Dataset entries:
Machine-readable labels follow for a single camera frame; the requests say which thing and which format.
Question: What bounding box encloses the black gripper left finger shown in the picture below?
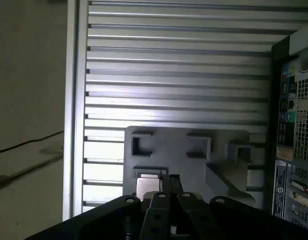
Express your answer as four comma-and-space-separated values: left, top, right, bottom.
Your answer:
26, 174, 172, 240

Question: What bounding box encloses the silver CPU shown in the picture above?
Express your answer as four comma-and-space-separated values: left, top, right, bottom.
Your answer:
135, 174, 162, 200

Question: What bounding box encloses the black PC case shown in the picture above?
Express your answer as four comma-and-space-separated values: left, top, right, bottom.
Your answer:
267, 24, 308, 232

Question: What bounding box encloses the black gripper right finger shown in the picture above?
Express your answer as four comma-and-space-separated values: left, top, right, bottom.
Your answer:
170, 174, 308, 240

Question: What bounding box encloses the grey parts rack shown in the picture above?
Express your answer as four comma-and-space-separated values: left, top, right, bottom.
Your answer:
121, 125, 257, 209

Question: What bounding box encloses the thin black floor cable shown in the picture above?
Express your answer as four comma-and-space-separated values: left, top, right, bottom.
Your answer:
0, 129, 65, 154

◆ Task objective ◆
Retype the data above verbatim, minus images.

◆ Completed exercise ◆
Machine-readable labels follow for a single camera frame; the requests say which thing and which format.
Question: What bounding box encloses the black gripper left finger shown in the picture below?
Express your answer as four comma-and-space-separated values: left, top, right, bottom.
Your answer:
26, 174, 172, 240

Question: What bounding box encloses the silver CPU shown in the picture above?
Express your answer as four comma-and-space-separated values: left, top, right, bottom.
Your answer:
135, 174, 162, 200

Question: What bounding box encloses the black PC case shown in the picture above?
Express your answer as four comma-and-space-separated values: left, top, right, bottom.
Your answer:
267, 24, 308, 232

Question: What bounding box encloses the black gripper right finger shown in the picture above?
Express your answer as four comma-and-space-separated values: left, top, right, bottom.
Your answer:
170, 174, 308, 240

Question: What bounding box encloses the grey parts rack shown in the picture above?
Express your answer as four comma-and-space-separated values: left, top, right, bottom.
Your answer:
121, 125, 257, 209

Question: What bounding box encloses the thin black floor cable shown in the picture above?
Express your answer as four comma-and-space-separated values: left, top, right, bottom.
Your answer:
0, 129, 65, 154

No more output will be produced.